I am running phase_common on a BCF file (as well as variants to exclude in another BCF) acquired from an Axiom array.
While running, it gives an error stating that
AC field is needed in file
for each of the chromosomes.
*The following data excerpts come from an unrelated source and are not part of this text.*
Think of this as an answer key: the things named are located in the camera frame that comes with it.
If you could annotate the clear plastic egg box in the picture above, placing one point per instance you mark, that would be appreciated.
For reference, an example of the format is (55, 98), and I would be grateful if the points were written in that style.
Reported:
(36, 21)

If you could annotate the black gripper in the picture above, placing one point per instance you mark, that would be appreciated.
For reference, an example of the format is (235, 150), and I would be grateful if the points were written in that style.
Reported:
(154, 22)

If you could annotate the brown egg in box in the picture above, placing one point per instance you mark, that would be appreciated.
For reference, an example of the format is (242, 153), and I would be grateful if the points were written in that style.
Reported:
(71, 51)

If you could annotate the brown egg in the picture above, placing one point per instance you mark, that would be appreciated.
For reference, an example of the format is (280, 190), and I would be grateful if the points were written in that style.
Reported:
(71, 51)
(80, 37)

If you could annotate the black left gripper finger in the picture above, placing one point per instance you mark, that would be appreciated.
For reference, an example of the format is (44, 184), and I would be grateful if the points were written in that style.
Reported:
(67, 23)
A sample of this is included below.Since I am still fairly new to genotyping pipelines, I am unfamiliar with what the AC field is and how I can make sure it is present in my file (as well as which file (aka the input BCF or one of the references/genetic maps) needs it).
Would appreciate any advice, thank you!